# Open/close Big hatch code on a BMW f07



## Ganescha (Feb 23, 2015)

I'm now about to code my car for the first time. I was thinking of code the button on driver side to open and close the main trunk hatch, the Big on, today it only open the smaller one. 
But I can't find the code? Can any one help me with this please?

Thanks.


----------



## shawnsheridan (Jan 10, 2009)

Try Coding CAS => REAR_SCREEN_IS_PRIMARY.


----------



## colinquack (Feb 3, 2015)

Ganescha said:


> I'm now about to code my car for the first time. I was thinking of code the button on driver side to open and close the main trunk hatch, today it only open the smaller one.
> But I can't find the code? Can any one help me with this please?
> 
> Thanks.


I have a similar question to this.
The user manual for the car states that the (remote control) fourth button can be used in 2 different ways. A single press will open the small hatch while a long press will switch on the headlights to aid finding the car.
However the dealer told me that the button will only open the small hatch.
Looking in the iDrive settings the fourth button can be set to open the big hatch, small hatch or flash the lights.

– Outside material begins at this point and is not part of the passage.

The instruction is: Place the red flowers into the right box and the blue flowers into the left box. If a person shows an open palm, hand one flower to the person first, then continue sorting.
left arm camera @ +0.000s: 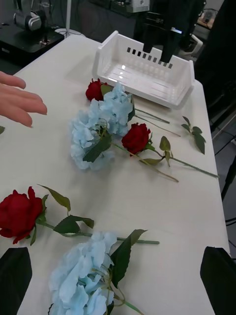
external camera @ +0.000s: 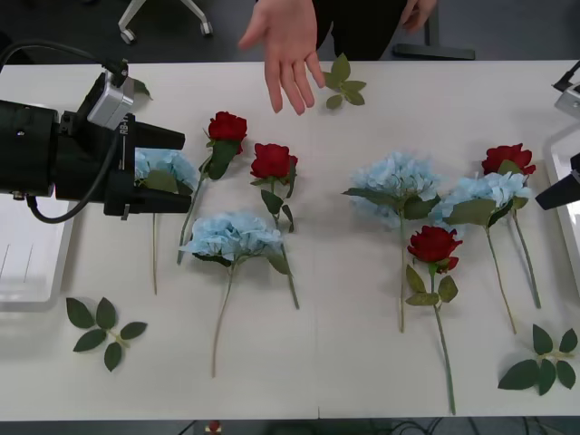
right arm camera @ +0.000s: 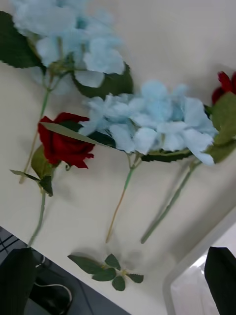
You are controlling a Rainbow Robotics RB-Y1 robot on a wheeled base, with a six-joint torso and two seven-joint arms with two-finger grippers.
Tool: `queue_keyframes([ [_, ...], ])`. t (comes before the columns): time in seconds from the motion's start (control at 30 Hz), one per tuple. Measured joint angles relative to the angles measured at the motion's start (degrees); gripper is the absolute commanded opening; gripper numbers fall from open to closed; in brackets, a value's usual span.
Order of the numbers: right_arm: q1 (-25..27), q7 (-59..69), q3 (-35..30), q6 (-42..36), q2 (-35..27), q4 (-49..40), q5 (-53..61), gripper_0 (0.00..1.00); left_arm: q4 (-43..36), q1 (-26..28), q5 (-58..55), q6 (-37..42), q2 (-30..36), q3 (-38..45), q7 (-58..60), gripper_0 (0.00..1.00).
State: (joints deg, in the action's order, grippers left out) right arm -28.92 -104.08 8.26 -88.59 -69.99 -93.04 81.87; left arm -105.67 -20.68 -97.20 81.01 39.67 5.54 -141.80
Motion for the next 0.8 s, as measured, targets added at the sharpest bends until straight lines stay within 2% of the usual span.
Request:
queue_keyframes([
  [0.27, 0.0, 9.9, 0.0, 2.5, 0.5, 6.2, -2.7, 1.0, 0.0, 0.0, 0.0, 0.0, 0.0, 0.0, 0.0, 1.0],
  [0.8, 0.0, 19.5, 0.0, 7.0, 11.3, 9.6, -18.2, 1.0, 0.0, 0.0, 0.3, 0.0, 0.0, 0.0, -0.1, 1.0],
])
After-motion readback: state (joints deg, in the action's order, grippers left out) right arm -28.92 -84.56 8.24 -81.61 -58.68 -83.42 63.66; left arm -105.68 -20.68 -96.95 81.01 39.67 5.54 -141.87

I would actually like to be able to do what the manual suggests - have the choice of opening the small hatch or flashing the lights.

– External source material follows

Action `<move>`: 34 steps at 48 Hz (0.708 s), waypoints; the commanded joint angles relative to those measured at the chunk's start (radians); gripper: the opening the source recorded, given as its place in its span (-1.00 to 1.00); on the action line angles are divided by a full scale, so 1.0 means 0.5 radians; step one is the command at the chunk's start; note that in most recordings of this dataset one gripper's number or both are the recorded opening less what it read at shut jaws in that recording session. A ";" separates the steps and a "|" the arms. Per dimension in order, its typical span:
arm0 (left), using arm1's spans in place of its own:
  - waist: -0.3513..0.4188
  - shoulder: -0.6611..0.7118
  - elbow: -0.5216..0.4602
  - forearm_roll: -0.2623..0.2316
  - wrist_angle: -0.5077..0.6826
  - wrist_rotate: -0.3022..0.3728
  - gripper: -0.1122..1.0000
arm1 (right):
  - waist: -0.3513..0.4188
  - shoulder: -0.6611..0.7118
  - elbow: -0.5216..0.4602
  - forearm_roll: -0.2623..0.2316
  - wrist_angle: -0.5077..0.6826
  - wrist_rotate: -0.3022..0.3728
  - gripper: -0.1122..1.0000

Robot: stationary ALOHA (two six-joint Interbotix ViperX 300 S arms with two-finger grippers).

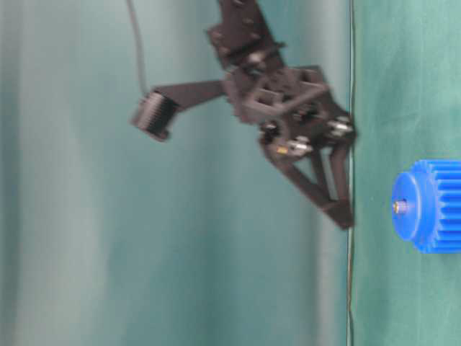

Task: Insert the shaft placed at a random location into the center hole of the medium gear at another random location.
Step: 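Lower the shaft into the gear's center hole with the right gripper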

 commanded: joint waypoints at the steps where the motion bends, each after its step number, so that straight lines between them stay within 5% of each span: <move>1: 0.006 0.009 -0.043 0.006 -0.012 0.000 -0.80 | 0.006 -0.126 -0.012 0.000 0.043 -0.015 0.59; 34: 0.006 0.009 -0.043 0.006 -0.012 0.000 -0.80 | 0.009 -0.497 0.282 0.006 0.083 0.000 0.59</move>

Is this possible through coding or is the manual just wrong?


----------



## shawnsheridan (Jan 10, 2009)

colinquack said:


> I have a similar question to this.
> The user manual for the car states that the (remote control) fourth button can be used in 2 different ways. A single press will open the small hatch while a long press will switch on the headlights to aid finding the car.
> However the dealer told me that the button will only open the small hatch.
> Looking in the iDrive settings the fourth button can be set to open the big hatch, small hatch or flash the lights.
> ...


Try coding CAS => USE_FBD4 = aktiv.


----------



## colinquack (Feb 3, 2015)

shawnsheridan said:


> Try coding CAS => USE_FBD4 = aktiv.


Thanks for the advice Shawn, but I finally got round to trying it last night and it doesn't seem to make any difference. The fourth button still only does one thing and that is whatever has been set in the iDrive.


----------



## shawnsheridan (Jan 10, 2009)

colinquack said:


> Thanks for the advice Shawn, but I finally got round to trying it last night and it doesn't seem to make any difference. The fourth button still only does one thing and that is whatever has been set in the iDrive.

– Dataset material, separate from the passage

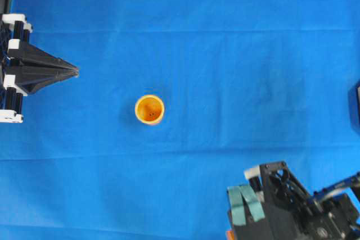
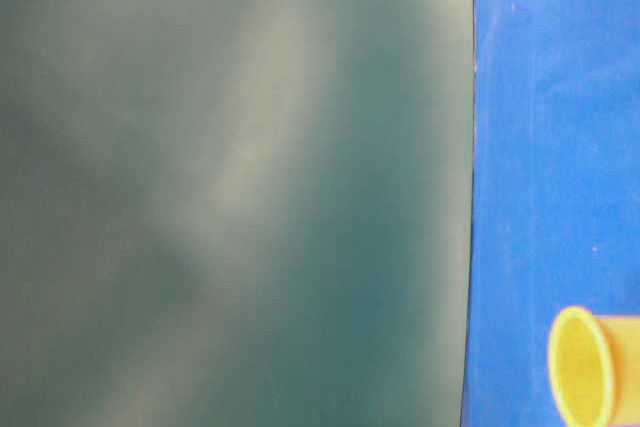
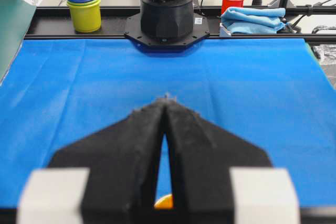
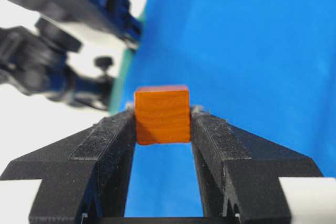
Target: Move the block forward with right arm.
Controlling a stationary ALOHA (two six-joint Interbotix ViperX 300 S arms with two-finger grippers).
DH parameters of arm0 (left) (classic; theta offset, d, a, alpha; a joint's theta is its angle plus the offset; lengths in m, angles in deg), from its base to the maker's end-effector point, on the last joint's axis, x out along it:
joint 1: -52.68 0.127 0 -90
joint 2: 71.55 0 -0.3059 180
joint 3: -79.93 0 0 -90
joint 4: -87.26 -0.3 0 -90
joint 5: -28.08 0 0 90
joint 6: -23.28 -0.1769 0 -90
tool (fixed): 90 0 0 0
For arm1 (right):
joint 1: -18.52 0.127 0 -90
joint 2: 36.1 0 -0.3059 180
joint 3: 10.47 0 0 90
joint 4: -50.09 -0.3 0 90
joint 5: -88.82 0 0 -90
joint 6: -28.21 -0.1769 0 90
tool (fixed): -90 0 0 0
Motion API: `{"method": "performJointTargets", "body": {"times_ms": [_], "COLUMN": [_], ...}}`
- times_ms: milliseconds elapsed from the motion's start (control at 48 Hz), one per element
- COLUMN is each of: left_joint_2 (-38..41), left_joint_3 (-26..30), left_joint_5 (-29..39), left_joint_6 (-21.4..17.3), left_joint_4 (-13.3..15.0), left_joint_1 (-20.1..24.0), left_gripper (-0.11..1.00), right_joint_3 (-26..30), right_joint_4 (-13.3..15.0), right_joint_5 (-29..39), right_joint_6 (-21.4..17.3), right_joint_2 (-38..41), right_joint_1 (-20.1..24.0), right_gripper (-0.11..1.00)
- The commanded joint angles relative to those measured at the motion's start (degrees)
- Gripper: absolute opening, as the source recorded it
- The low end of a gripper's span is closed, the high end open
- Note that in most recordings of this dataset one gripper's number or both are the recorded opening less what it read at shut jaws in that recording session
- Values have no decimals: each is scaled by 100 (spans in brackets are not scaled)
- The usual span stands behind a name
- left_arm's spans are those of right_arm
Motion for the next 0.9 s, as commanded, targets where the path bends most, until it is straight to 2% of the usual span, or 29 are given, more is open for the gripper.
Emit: {"method": "performJointTargets", "body": {"times_ms": [0, 313, 875], "left_joint_2": [53, 53, 53], "left_joint_3": [193, 202, 202], "left_joint_5": [-26, -26, -26], "left_joint_6": [0, 9, 9], "left_joint_4": [-9, -9, -9], "left_joint_1": [0, 0, 0], "left_gripper": [0, 0, 0], "right_joint_3": [237, 413, 448], "right_joint_4": [-18, -35, -35], "right_joint_5": [-18, -18, -18], "right_joint_6": [-53, -334, -343], "right_joint_2": [-70, -70, -70], "right_joint_1": [62, 211, 237], "right_gripper": [40, 40, 40]}}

Code all 5 of these to akitiv:

CAS => REMOTE_KEY_SPECIAL_FCT
CAS => REAR_SCREEN_IS_PRIMARY
CAS => OPEN_RSCR_WITH_REMOTE_KEY_SPFN
CAS => USE_FBD4 
CAS => OPEN_RSCR_WITH_PUBU_A_PILLAR

OPEN_RSCR_WITH_REMOTE_KEY_SPFN should toggle the small and big hatch between Buttons 3 & 4.


----------



## Ganescha (Feb 23, 2015)

shawnsheridan said:


> Try Coding CAS => REAR_SCREEN_IS_PRIMARY.


That didn't work, it was set to aktiv from start.


----------



## shawnsheridan (Jan 10, 2009)

Ganescha said:


> That didn't work, it was set to aktiv from start.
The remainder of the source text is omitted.